Pages predates Microsoft's acquisition, and I can use Copilot on the repos I commit to any other source control system.


> Microsoft knew that GitHub had no moat

GitHub had the best moat: network.

But yes, the additions have only deepened it.


Is the European Union’s Digital Markets Act relevant here?

IIRC Meta now has to implement interoperability with other chat apps like Signal, I wonder if GitHub will have to do the same through AP soon


I'm pretty sure that's only if you're a gatekeeper, which are only the services big enough that my mom would notice directly if they'd go down (things used by millions of people in my country of 18 million). Whether Apple's messaging system, default enabled on every Apple phone, qualifies is currently being debated, to give a sense of what scale this requires.

The DMA/DSA laws also contain rules for smaller parties (I've been getting tons of ToS update emails mentioning the digital somethings act), but not interoperability


Fwiw, GitHub has been on the news occasionally in at least the US.


Only when there is so much critical mass behind all of it's competitors that they can't ignore it any longer. Improbably, for the time being.

I was going to say that Microsoft has no social network, so that this might open them up etc, but then again, there's LinkedIn.


Everyone knows the answer to that ;)


- "Graph of Keybase commits pre and post Zoom acquisition" (2021) https://news.ycombinator.com/item?id=28814802 :

- "Key server (cryptographic)" https://en.wikipedia.org/wiki/Key_server_(cryptographic)

- W3C DID Decentralized Identifiers (that you can optionally locally generate like pubkey hash account identifiers)

- "Linked Data Signatures for GPG" https://gpg.jsld.org/ ; GPG in (JSON-LD) RDF

- ld-signatures is now W3C vc-data-integrity: "Verifiable Credential Data Integrity 1.0 Securing the Integrity of Verifiable Credential Data" https://www.w3.org/TR/vc-data-integrity/

- An example of GPG signatures on linked data documents: https://gpg.jsld.org/contexts/#GpgSignature2020

- vc-data-integrity specifies how to normalize the document by sorting keys ~ in the JSON before cryptographically signing the transformed, isomorphic graph

- SLSA.dev also specifies signed provenance metadata (optionally with sigstore.dev for centralized release artifact hashes), but not (yet?) with Linked Data

- Blockcerts: blockchain-certificates/cert-verifier-js , https://www.blockcerts.org/guide/ :

> Blockcerts is an open standard for building apps that issue and verify blockchain-based official records. These may include certificates for civic records, academic credentials, professional licenses, workforce development, and more.

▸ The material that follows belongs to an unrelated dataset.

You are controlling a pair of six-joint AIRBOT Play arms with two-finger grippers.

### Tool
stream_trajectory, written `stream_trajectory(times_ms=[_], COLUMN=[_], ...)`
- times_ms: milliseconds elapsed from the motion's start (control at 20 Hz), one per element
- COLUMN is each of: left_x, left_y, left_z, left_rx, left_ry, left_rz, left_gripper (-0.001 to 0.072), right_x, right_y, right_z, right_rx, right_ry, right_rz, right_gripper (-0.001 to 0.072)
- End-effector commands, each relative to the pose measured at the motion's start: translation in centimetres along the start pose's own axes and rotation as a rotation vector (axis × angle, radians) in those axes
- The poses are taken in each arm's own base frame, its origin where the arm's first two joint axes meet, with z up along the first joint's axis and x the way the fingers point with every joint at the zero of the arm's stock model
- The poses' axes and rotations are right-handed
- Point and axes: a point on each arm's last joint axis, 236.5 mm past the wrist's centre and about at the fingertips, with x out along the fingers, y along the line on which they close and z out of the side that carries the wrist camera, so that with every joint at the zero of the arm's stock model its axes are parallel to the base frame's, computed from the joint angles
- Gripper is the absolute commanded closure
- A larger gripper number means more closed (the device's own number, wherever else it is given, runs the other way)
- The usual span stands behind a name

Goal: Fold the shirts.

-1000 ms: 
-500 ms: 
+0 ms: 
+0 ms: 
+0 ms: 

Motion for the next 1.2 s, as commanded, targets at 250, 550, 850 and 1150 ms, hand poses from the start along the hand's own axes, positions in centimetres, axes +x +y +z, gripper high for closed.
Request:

> Blockcerts consists of open-source libraries, tools, and mobile apps enabling a decentralized, standards-based, recipient-centric ecosystem, enabling trustless verification through blockchain technologies.

> Blockcerts uses and encourages consolidation on open standards. Blockcerts is committed to self-sovereign identity of all participants, and enabling recipient control of their claims through easy-to-use tools such as the certificate wallet (mobile app). Blockcerts is also committed to availability of credentials, without single points of failure.

- [ ] SCH: link a git commit graph (with GPG signatures) with other linked data of an open source software project; for example (SLSA,) build logs and JSON-LD SBOMs.

- >> Is there an ACME-like thing to verify online identity control like Keybase still does?